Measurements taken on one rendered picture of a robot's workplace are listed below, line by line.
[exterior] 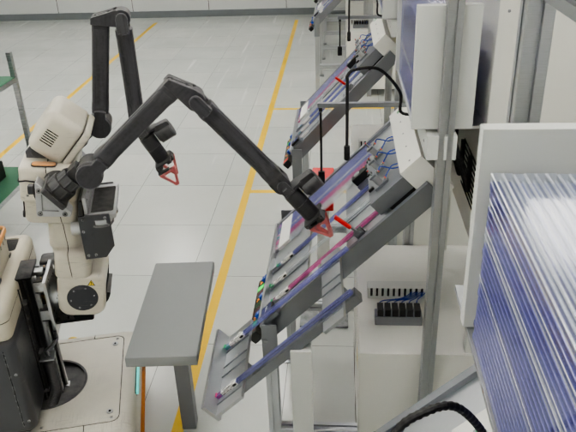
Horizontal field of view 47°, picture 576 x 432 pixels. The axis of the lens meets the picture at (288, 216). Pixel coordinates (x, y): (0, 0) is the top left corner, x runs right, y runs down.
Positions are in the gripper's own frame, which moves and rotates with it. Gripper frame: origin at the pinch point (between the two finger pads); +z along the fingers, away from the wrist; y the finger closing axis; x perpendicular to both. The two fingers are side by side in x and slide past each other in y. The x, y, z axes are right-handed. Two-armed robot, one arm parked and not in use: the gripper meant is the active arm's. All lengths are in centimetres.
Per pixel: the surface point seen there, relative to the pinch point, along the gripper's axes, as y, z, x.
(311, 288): -21.0, 2.5, 9.5
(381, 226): -21.5, -0.8, -20.5
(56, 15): 864, -225, 382
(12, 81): 189, -125, 145
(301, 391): -45, 16, 24
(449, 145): -26, -11, -50
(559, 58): -23, -10, -84
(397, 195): -17.7, -4.2, -29.1
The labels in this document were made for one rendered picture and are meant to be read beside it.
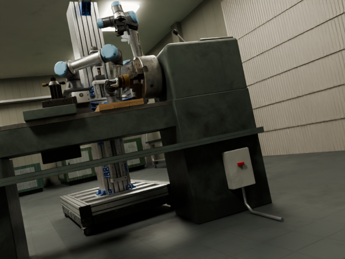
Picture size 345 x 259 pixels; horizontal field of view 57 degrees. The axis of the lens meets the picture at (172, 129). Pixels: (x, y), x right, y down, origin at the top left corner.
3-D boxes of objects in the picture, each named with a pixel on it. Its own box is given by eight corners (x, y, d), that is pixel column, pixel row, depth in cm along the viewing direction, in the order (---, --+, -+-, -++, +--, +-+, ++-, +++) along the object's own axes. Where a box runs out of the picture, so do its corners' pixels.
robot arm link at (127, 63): (123, 78, 301) (120, 64, 302) (137, 75, 300) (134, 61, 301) (120, 75, 289) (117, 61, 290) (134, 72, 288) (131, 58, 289)
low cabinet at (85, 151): (126, 169, 1081) (120, 143, 1084) (147, 168, 902) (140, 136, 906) (58, 184, 983) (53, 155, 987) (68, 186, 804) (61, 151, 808)
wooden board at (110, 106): (133, 112, 248) (132, 107, 248) (144, 104, 214) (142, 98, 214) (94, 118, 238) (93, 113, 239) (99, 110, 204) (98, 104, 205)
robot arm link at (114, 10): (122, 6, 235) (119, -2, 227) (126, 17, 231) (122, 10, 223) (112, 10, 235) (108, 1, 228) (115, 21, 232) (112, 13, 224)
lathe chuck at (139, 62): (149, 100, 252) (142, 60, 251) (160, 95, 222) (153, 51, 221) (137, 102, 249) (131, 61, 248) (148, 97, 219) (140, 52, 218)
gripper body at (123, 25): (116, 37, 223) (113, 24, 227) (129, 36, 226) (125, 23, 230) (117, 30, 216) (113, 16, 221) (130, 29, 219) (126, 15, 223)
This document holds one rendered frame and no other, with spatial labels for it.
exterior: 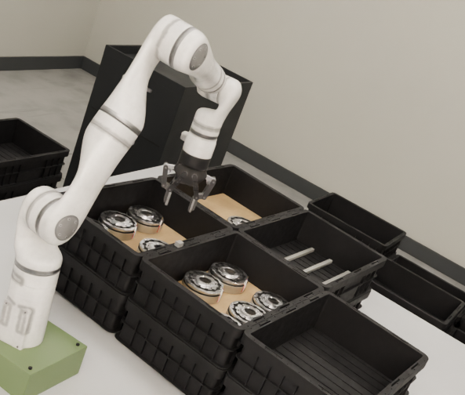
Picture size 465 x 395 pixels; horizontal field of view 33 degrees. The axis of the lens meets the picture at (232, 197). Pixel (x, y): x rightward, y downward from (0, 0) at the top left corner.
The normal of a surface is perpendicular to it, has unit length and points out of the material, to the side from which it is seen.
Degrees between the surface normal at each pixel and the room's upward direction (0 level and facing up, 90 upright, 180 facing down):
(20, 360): 4
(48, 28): 90
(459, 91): 90
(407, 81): 90
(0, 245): 0
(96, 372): 0
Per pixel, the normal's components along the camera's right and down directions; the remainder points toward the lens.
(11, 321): -0.36, 0.24
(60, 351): 0.29, -0.89
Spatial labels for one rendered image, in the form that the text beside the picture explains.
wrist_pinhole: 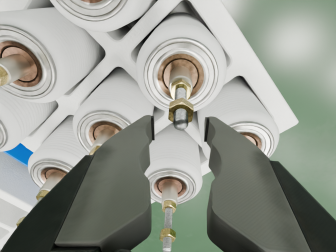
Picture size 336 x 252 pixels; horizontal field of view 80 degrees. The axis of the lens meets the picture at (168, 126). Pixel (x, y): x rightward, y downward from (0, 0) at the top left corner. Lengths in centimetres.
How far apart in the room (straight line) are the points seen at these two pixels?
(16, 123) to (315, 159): 69
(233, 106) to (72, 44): 20
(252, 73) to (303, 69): 25
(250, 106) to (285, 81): 28
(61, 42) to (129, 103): 9
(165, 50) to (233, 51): 11
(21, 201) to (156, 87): 45
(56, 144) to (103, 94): 11
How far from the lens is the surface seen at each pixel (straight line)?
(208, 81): 21
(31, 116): 35
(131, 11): 21
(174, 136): 32
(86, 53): 29
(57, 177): 34
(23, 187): 60
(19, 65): 25
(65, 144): 33
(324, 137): 67
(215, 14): 28
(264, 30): 49
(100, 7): 21
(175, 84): 17
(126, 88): 28
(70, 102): 35
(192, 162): 30
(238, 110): 25
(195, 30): 21
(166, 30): 21
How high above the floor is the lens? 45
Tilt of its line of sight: 57 degrees down
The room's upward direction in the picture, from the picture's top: 175 degrees counter-clockwise
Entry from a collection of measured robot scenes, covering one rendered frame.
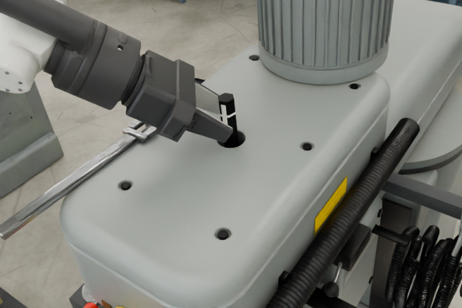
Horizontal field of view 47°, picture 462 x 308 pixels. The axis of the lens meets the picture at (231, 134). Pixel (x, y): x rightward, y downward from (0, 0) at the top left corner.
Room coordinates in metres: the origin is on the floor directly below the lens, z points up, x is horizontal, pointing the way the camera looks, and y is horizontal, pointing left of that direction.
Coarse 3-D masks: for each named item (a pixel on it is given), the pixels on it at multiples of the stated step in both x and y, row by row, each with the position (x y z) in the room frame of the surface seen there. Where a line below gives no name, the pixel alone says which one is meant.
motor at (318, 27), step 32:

▬▬▬

Exercise brief >> After removing the pictures, transcribe the listing above exactly.

Response area >>
Measurements taken on one rendered picture of a robot's workplace are listed below, line by line.
[exterior] 
Horizontal field of view 47°, picture 576 x 432 pixels. The axis of the lens meets the picture at (288, 216). Pixel coordinates (x, y): (0, 0) is the top left corner, x runs right, y runs down.
Positions are in the gripper's own frame, which moves and rotates with it. Gripper frame: origin at the pinch point (between the two finger pads); +z along the fingers, away from the wrist; y the finger closing axis; x perpendicular to both. The two fingers are side by side in x and slide past each other in y. The x, y, z axes are right-handed. Two-armed robot, one arm parked and not in use: the gripper meant is the active arm's. All lengths are in centimetres.
Per pixel: the surface point seen there, relative to the pinch point, along the gripper's axes, as y, z, x.
(311, 288): -21.0, 2.5, 9.5
(381, 226): -21.5, -0.8, -20.5
(56, 15): 864, -225, 382
(12, 81): 189, -125, 145
(301, 391): -45, 16, 24
(449, 145): -26, -11, -50
(559, 58): -23, -10, -84
(397, 195): -17.7, -4.2, -29.1
The labels in this document were made for one rendered picture and are meant to be read beside it.
Picture size 345 x 259 pixels; horizontal field of view 57 degrees. The axis of the lens meets the picture at (172, 129). Pixels: (x, y), x right, y down, origin at the top left corner.
3-D boxes of objects in the picture, each named with a pixel on it. Its own box is given by eight corners (x, y, d), that is pixel column, pixel row, depth in cm along the viewing direction, in the order (---, --+, -+-, -++, +--, +-+, ++-, +++) along the object's own axes. Where a box runs out of the picture, so do its corners' pixels.
robot arm link at (127, 63): (123, 78, 301) (120, 64, 302) (137, 75, 300) (134, 61, 301) (120, 75, 289) (117, 61, 290) (134, 72, 288) (131, 58, 289)
low cabinet at (85, 151): (126, 169, 1081) (120, 143, 1084) (147, 168, 902) (140, 136, 906) (58, 184, 983) (53, 155, 987) (68, 186, 804) (61, 151, 808)
wooden board at (110, 106): (133, 112, 248) (132, 107, 248) (144, 104, 214) (142, 98, 214) (94, 118, 238) (93, 113, 239) (99, 110, 204) (98, 104, 205)
robot arm link at (114, 10): (122, 6, 235) (119, -2, 227) (126, 17, 231) (122, 10, 223) (112, 10, 235) (108, 1, 228) (115, 21, 232) (112, 13, 224)
lathe chuck at (139, 62): (149, 100, 252) (142, 60, 251) (160, 95, 222) (153, 51, 221) (137, 102, 249) (131, 61, 248) (148, 97, 219) (140, 52, 218)
gripper body at (123, 25): (116, 37, 223) (113, 24, 227) (129, 36, 226) (125, 23, 230) (117, 30, 216) (113, 16, 221) (130, 29, 219) (126, 15, 223)
This document holds one rendered frame and no other, with spatial labels for it.
exterior: 
Picture size 465 x 395 pixels; horizontal field of view 33 degrees. The axis of the lens meets the picture at (232, 197). Pixel (x, y): x rightward, y downward from (0, 0) at the top left corner.
The normal of a surface is perpendicular to it, has unit length and points out of the material, to the side from which it is seen.
Degrees between the surface normal at each pixel and the room's upward direction (0 level and facing up, 90 upright, 180 facing down):
(20, 360): 4
(48, 28): 90
(459, 91): 90
(407, 81): 90
(0, 245): 0
(96, 372): 0
Per pixel, the normal's components along the camera's right and down directions; the remainder points toward the lens.
(11, 321): -0.36, 0.24
(60, 351): 0.29, -0.89
Spatial labels for one rendered image, in the form that the text beside the picture explains.
wrist_pinhole: 
Picture size 336 x 252 pixels; horizontal field of view 80 degrees. The axis of the lens meets the picture at (168, 126). Pixel (x, y): x rightward, y downward from (0, 0) at the top left corner. Lengths in centimetres.
How far apart in the room (straight line) are the points seen at these two pixels?
(16, 123) to (315, 159): 69
(233, 106) to (72, 44): 20
(252, 73) to (303, 69): 25
(250, 106) to (285, 81): 28
(61, 42) to (129, 103): 9
(165, 50) to (233, 51): 11
(21, 201) to (156, 87): 45
(56, 144) to (103, 94): 11
How far from the lens is the surface seen at each pixel (straight line)?
(208, 81): 21
(31, 116): 35
(131, 11): 21
(174, 136): 32
(86, 53): 29
(57, 177): 34
(23, 187): 60
(19, 65): 25
(65, 144): 33
(324, 137): 67
(215, 14): 28
(264, 30): 49
(100, 7): 21
(175, 84): 17
(126, 88): 28
(70, 102): 35
(192, 162): 30
(238, 110): 25
(195, 30): 21
(166, 30): 21
How high above the floor is the lens? 45
Tilt of its line of sight: 57 degrees down
The room's upward direction in the picture, from the picture's top: 175 degrees counter-clockwise
Entry from a collection of measured robot scenes, covering one rendered frame.
Horizontal field of view 47°, picture 462 x 308 pixels. The axis of the lens meets the picture at (231, 134). Pixel (x, y): x rightward, y downward from (0, 0) at the top left corner.
Room coordinates in metres: the origin is on the floor directly below the lens, z points up, x is horizontal, pointing the way the camera looks, and y is horizontal, pointing left of that direction.
Coarse 3-D masks: for each named item (a pixel on it is given), the pixels on it at multiples of the stated step in both x and y, row by row, each with the position (x y z) in the room frame of the surface seen there. Where a line below gives no name, the pixel alone says which one is meant.
motor at (318, 27), step 32:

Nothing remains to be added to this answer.